#### What needs to be done
Below are records; report how many of their lines contain the word "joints", giving only the number.

#### Records provided
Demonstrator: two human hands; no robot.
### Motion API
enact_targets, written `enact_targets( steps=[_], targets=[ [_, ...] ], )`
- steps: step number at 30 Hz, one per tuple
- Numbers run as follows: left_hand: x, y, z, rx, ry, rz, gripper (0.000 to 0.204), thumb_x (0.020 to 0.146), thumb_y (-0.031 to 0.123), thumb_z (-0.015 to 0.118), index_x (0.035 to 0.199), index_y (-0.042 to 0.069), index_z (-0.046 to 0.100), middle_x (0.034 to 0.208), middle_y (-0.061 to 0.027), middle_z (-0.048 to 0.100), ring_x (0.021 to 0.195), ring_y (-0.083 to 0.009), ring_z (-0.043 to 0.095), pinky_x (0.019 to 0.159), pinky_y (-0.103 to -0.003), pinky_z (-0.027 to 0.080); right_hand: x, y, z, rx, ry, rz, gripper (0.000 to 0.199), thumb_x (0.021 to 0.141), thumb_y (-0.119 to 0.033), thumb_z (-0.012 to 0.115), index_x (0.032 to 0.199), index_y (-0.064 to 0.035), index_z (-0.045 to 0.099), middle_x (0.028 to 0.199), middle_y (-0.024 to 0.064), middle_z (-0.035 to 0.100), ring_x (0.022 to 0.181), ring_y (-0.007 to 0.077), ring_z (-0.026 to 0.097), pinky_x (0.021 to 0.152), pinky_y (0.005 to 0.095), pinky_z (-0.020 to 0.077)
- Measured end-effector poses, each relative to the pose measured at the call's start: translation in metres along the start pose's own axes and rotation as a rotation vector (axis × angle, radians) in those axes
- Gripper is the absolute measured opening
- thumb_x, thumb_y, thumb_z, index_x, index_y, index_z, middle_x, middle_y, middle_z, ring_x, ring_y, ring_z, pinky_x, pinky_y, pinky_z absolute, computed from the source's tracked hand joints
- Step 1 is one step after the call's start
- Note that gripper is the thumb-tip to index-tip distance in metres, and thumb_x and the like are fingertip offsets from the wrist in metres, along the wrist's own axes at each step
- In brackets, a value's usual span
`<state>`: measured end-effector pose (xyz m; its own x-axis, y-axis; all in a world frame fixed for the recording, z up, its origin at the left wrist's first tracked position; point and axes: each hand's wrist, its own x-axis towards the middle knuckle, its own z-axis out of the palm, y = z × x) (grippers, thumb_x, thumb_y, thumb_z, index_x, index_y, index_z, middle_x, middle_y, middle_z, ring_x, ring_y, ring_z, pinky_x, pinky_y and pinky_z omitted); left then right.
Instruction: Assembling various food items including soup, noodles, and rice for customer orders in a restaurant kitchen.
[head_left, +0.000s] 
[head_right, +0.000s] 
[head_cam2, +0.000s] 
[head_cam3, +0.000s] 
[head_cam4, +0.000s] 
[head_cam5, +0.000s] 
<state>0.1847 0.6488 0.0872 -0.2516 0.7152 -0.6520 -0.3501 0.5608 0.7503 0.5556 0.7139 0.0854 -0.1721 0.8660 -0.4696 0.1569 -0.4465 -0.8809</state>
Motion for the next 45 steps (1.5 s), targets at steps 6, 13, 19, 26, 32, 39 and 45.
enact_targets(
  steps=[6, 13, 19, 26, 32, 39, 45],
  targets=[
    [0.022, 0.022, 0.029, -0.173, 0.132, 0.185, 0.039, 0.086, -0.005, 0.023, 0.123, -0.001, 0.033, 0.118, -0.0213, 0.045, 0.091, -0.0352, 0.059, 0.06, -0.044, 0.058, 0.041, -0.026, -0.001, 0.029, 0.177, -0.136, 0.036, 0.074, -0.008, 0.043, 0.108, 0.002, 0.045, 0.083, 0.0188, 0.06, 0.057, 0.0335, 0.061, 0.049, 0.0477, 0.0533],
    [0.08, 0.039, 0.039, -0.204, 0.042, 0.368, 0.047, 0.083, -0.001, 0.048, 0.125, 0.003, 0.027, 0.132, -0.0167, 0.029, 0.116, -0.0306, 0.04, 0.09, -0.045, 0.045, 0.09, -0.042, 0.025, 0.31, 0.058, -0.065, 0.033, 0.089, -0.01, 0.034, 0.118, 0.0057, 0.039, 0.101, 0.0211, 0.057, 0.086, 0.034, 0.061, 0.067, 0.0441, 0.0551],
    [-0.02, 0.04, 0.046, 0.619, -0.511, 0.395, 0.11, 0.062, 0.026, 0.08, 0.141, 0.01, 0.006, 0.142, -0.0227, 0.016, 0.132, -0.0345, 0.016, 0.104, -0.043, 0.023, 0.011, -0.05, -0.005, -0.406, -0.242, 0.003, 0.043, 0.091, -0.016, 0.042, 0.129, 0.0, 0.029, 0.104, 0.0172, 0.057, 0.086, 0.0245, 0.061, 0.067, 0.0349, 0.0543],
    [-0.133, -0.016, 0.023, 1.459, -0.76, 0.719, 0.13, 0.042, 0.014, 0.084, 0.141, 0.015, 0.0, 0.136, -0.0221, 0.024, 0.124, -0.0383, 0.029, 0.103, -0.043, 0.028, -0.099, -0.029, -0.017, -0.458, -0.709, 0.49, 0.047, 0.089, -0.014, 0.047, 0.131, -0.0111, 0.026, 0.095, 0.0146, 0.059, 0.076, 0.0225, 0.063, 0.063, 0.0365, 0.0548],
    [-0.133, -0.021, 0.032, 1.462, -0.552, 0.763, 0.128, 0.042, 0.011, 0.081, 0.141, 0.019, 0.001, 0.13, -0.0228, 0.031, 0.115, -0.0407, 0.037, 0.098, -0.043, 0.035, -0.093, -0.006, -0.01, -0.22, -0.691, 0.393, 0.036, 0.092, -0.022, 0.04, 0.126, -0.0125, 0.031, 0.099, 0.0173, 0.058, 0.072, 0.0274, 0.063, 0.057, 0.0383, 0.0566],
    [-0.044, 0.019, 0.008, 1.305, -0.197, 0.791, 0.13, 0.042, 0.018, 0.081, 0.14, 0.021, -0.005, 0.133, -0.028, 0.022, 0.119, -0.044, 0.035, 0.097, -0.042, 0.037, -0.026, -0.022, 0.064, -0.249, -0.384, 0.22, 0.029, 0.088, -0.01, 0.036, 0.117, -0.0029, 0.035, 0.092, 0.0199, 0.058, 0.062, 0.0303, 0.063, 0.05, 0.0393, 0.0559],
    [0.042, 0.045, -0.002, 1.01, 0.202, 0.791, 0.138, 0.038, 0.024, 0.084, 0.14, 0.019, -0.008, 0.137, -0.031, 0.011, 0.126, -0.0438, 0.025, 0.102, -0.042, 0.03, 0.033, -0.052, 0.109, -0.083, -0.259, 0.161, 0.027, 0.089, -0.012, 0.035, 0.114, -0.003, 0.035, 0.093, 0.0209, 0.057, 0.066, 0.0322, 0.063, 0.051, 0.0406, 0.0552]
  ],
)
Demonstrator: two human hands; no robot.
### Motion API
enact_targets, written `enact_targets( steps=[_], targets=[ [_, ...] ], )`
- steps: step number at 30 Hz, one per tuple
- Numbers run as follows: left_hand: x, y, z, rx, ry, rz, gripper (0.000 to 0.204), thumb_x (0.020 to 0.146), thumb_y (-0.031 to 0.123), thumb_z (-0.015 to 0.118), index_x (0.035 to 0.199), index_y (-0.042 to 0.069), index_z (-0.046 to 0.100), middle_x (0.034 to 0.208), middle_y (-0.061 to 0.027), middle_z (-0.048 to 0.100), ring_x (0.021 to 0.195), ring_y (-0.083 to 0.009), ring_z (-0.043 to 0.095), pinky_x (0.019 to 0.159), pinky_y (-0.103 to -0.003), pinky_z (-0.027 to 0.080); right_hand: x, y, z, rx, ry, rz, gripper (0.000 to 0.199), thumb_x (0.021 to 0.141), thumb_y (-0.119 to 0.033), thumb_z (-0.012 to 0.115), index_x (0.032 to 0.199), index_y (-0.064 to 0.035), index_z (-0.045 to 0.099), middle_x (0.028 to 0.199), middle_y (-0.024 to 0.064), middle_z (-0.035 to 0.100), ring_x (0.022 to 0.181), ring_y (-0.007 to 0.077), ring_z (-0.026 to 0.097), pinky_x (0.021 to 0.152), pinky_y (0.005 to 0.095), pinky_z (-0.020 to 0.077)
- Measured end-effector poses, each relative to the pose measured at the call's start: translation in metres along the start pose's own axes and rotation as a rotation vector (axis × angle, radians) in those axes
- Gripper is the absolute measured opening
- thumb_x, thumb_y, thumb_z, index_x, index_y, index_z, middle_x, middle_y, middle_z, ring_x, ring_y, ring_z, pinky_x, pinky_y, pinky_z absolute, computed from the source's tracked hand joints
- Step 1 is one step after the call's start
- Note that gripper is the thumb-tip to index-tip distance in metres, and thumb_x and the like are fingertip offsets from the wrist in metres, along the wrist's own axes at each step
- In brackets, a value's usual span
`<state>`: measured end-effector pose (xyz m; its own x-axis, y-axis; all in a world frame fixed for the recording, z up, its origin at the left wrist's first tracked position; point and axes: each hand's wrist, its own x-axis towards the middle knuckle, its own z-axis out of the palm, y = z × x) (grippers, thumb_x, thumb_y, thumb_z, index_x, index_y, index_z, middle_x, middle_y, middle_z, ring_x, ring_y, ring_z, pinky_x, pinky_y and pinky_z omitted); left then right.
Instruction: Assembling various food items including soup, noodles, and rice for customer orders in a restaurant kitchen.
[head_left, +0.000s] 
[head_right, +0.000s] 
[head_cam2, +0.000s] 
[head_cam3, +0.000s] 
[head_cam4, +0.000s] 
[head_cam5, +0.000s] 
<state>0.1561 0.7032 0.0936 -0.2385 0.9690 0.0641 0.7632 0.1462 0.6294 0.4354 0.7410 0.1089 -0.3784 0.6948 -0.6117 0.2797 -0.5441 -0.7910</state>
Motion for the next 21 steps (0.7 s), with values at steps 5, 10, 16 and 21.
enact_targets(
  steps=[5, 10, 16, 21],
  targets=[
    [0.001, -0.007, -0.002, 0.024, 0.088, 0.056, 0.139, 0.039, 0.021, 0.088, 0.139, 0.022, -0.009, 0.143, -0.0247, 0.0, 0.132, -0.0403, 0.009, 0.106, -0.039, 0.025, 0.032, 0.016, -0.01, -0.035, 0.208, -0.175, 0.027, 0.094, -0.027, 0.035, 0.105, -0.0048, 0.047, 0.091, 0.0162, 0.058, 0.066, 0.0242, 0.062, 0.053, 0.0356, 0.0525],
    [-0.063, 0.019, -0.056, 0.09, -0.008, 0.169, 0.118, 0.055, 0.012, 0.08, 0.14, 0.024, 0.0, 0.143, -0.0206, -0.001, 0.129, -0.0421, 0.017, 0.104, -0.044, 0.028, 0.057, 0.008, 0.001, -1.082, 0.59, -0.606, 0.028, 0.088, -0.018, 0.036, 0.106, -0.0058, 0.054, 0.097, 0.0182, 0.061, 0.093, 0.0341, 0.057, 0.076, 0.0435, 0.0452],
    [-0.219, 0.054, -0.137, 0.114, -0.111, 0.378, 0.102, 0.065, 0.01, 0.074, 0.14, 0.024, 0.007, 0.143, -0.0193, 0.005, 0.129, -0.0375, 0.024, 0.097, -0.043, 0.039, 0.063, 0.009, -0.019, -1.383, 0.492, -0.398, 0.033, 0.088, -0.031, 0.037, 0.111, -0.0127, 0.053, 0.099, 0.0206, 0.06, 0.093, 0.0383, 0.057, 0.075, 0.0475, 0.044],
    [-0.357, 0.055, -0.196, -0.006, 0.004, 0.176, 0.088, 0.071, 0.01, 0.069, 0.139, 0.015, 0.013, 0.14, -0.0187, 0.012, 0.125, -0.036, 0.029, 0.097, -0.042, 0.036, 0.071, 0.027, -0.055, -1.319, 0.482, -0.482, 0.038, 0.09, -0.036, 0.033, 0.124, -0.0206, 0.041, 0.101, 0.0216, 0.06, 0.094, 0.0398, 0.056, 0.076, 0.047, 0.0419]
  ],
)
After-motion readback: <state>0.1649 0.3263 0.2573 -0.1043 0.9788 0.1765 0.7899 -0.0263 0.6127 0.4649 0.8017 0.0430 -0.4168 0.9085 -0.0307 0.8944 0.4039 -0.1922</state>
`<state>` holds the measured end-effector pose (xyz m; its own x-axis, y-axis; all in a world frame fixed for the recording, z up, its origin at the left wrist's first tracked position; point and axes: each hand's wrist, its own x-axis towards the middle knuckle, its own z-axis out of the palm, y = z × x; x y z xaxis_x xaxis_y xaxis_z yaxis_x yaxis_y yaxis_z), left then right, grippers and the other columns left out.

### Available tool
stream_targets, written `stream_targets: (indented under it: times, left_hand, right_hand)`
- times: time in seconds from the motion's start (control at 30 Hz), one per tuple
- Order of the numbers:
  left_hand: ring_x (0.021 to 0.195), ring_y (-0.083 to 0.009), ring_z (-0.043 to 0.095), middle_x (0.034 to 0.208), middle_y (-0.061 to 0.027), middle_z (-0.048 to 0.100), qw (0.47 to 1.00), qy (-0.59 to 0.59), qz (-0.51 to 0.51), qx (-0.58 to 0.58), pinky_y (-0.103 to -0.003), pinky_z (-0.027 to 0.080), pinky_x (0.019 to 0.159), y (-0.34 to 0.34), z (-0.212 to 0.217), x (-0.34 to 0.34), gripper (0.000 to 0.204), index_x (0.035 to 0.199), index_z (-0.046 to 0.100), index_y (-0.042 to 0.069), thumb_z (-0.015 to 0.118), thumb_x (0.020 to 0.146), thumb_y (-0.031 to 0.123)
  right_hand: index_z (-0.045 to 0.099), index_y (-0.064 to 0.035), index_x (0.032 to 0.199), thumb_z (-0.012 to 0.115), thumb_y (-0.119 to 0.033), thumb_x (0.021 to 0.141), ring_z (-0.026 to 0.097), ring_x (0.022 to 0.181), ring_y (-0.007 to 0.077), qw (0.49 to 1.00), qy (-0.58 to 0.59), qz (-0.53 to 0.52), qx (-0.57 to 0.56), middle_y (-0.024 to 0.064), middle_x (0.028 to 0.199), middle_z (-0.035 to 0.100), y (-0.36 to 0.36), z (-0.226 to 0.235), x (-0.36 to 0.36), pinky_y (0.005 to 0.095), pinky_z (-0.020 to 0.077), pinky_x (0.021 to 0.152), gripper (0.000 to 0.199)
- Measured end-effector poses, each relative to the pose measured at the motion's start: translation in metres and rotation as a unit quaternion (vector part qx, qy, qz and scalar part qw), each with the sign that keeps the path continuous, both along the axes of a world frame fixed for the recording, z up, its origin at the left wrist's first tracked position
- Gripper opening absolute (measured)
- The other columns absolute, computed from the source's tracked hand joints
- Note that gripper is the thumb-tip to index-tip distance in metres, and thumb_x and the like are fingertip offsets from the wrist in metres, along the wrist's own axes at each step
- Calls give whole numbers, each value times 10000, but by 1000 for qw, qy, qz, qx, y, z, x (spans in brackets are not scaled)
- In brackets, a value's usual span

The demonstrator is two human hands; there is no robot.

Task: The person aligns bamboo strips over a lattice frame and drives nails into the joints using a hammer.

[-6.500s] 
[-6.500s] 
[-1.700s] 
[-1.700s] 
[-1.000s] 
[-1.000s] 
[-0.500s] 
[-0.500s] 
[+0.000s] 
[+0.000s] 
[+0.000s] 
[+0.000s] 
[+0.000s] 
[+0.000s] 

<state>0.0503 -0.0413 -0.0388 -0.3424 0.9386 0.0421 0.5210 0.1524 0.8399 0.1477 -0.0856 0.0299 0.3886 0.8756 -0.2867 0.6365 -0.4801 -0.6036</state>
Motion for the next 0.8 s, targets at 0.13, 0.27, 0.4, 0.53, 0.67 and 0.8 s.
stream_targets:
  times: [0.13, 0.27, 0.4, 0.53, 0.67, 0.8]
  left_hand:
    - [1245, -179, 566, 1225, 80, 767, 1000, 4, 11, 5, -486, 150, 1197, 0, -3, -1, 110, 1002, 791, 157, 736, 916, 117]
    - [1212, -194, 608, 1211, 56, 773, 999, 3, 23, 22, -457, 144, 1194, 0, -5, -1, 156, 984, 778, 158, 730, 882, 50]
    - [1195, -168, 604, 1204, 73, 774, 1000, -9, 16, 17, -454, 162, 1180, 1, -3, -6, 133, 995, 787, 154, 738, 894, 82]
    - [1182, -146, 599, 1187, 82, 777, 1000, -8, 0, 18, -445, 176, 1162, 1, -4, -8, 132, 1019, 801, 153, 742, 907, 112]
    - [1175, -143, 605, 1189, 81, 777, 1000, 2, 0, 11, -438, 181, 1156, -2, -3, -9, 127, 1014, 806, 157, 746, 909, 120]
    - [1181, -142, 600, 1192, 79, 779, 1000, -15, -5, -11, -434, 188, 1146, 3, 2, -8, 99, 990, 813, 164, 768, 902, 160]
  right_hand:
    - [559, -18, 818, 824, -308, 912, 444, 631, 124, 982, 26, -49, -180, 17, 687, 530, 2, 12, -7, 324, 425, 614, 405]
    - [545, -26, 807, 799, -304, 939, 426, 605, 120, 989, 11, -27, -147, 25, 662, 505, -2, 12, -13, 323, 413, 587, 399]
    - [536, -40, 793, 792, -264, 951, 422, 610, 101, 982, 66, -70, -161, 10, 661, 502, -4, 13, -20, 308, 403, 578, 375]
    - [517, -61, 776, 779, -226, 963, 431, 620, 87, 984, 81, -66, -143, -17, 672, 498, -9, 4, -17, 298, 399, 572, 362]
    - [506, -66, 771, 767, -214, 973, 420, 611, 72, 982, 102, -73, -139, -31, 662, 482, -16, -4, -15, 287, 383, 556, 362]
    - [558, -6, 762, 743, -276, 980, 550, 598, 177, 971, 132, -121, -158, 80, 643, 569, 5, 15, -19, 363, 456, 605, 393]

#### Answer section
4